To illustrate what can go wrong if an unreasonable prior distribution is chosen, imagine we were to use the Dirac delta function $f(h) = \delta(h_0 - h)$ as prior distribution. In this case, the integral in the denominator would collaps to $p(c|h=\hat{h})$, which would cancel out with the likelihood, leaving the prior distribution unchanged in the posterior. We can understand this intuitively: The delta function represents an absolute prejudice in the value of $h$, and this belief is so strong that no factual data can change it. In this sense, the Bayesian inference process works as expected. To avoid such a situation, the prior should give at least some probability mass to any reasonable outcome, and let the data speak for itself. We could see above that after a coin toss facing heads, the posterior vanishes at $0$, which means that the Bayesian inference process excluded the possibility for an all-tails coin. Likewise, after a coin toss facing tails, all-heads coins are excluded. No harm was done by including those possibilities in the prior, and the inference process quickly adapted to the data and excluded impossible choices.

What just happened

We saw that starting with a uniform prior, the Baysian inference process can give us a lot of information about the certainty of a random variable, even after just a couple of observations. The result can be improved incrementally when new data arrives, or in batches. For a coin flip, the result is a Beta distribution, where the parameters indicate the number of heads and tails in the data. The choice of the prior is significant, but as more data arrives, it fades into the background. A strong bias in the prior that is not justified by the model may be hard to overcome.
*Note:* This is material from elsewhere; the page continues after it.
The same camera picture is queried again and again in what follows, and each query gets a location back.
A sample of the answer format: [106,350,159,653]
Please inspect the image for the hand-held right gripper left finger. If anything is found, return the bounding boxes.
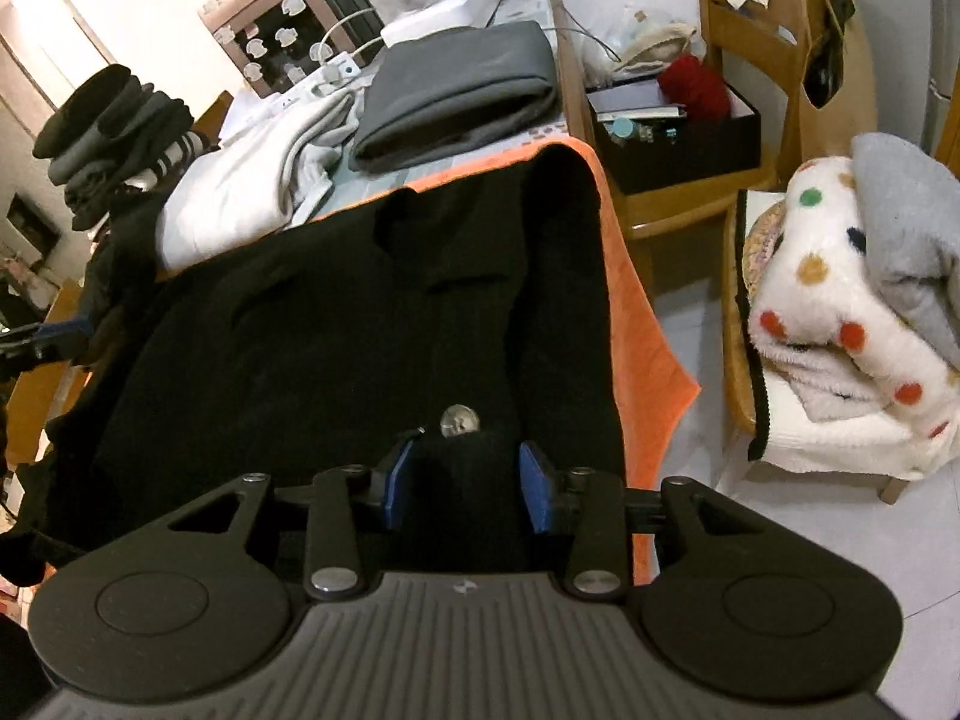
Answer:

A limitation of the process is that it assumes i.i.d. (independent and identically distributed) random variables. If there was some correlation in the data, or the bias of the coin changes over time, we would prefer to look at some other method (for example Markov Chain).

Bayesian inference is one of the foundations of machine learning, where it has many applications, for example testing emails for spam.